President-elect Donald Trump has a real opportunity to reshape American foreign policy, beyond what he did in his first term. He has already expanded the discourse on the subject among Republicans from what was mostly a shared monologue from George W. Bush to Mitt Romney.
Like Ronald Reagan 44 years ago, Trump was and to some extent still is caricatured as a warmonger. But despite his belief in U.S. military power and the righteousness of the anticommunist cause, “Ronnie Raygun” had countervailing antipathies toward killing and understood that nobody wins a nuclear war. Reagan believed in the “peace” part of peace through strength as much as the “strength” part.
The same can be said of Trump, who is less ideological than Reagan in ways that both bode well and poorly for the success of his foreign-policy rebuild. He has a diverse national-security team advising him, including some whose views may be in a state of flux. Smart people interpret this in different ways. Trump’s first term was decidedly a mixed bag on matters of war and peace.
When you hear talk of a “soft invasion” of Mexico, though there are greater American interests at stake there than in much of the Middle East, and Trumpian empire-building it is difficult to avoid recalling John Kerry’s pleas for an “unbelievably small” war in Syria.

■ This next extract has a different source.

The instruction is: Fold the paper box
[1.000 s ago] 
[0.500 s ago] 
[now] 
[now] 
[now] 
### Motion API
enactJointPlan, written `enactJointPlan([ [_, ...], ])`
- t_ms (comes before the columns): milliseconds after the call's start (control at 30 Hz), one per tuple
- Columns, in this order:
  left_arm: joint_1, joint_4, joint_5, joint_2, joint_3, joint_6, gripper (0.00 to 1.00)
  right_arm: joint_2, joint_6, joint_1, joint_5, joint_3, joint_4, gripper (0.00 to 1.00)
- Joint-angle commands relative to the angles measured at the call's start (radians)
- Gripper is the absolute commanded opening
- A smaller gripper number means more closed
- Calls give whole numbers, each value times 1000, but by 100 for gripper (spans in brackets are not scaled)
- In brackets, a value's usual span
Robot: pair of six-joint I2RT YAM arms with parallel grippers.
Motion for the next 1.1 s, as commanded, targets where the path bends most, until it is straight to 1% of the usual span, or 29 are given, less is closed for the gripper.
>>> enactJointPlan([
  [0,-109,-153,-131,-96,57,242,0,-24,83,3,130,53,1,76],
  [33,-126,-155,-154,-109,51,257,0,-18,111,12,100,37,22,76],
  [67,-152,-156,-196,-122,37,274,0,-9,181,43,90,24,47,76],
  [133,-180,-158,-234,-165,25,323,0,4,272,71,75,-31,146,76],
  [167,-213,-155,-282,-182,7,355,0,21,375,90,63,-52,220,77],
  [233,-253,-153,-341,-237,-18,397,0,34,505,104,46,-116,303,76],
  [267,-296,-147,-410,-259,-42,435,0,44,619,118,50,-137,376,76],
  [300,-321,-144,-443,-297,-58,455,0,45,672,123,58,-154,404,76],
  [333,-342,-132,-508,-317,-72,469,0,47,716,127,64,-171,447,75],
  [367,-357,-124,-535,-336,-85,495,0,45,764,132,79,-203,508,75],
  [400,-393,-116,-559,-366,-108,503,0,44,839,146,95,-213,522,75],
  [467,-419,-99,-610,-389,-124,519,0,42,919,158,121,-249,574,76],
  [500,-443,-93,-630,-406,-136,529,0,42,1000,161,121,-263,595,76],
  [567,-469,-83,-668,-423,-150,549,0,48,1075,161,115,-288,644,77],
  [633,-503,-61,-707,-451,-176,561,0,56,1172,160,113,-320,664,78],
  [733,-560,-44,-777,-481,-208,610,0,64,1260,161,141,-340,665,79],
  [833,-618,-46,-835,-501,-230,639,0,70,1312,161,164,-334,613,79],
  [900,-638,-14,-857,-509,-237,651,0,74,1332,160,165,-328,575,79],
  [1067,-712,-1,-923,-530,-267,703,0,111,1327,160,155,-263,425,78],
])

It was one of the low points of Trump’s first term that to me underscores that he was actually different from the Lindsey Grahams of the world, even if he might occasionally take their advice: the Qasem Soleimani strike. Soleimani was a menace, but a war with Iran and more violence against our forces in Iraq were not in the U.S. interest. As editor of The American Conservative at the time, I led this magazine in opposition to what Trump was doing. Tucker Carlson, then at Fox News, also rallied against another endless war.
Iran retaliated. This gave Trump an opportunity for escalation that many Republicans would have taken and was encouraged by some in his orbit. Yet Trump did not take the bait. Soon other crises intervened and America turned its focus more or less inward.
The risk was, and is, there. But Trump would rather go down in history as a dealmaker than a warmaker. That is central to his conception of himself and important to his foreign-policy instincts. And he may be more equipped for negotiations with adversaries abroad than earnest ideological opponents in Congress at home.
Trump has the domestic political cover to talk to people with whom Joe Biden or Kamala Harris could not. The forces opposed to such diplomacy within the GOP and on the right more broadly have been effectively marginalized by Trump’s eight years as leader of the party. Most are defenestrated Never Trumpers exiting stage left.
If Trump has a mandate for anything after November, it is securing our own borders rather than redrawing those of other lands. That is not to say he cannot misread his moment, as so many of his predecessors have done, largely to their own detriment. But there is a reason the Trump phenomenon has persisted for nearly a decade through considerable adversity, some of it self-inflicted.
In the coming months, a newly inaugurated Trump will begin talks to end Russia’s war in Ukraine. He will face the temptation, which he has so far resisted, to become involved in Syria. He will need to deal with Iran. The war in Gaza continues. Moscow and Tehran have experienced setbacks which he will be advised to capitalize on in different ways.
During this season of peace where many feel a longing for stability, there res a great deal of war and chaos. The tumultuous Trump seems like an unlikely political figure to bring an end to all of this, which is one of the reasons he was voted out in 2020. And yet the opening is there.
Let us pray that he chooses to take it and proves able to manage it skillfully in the American interest.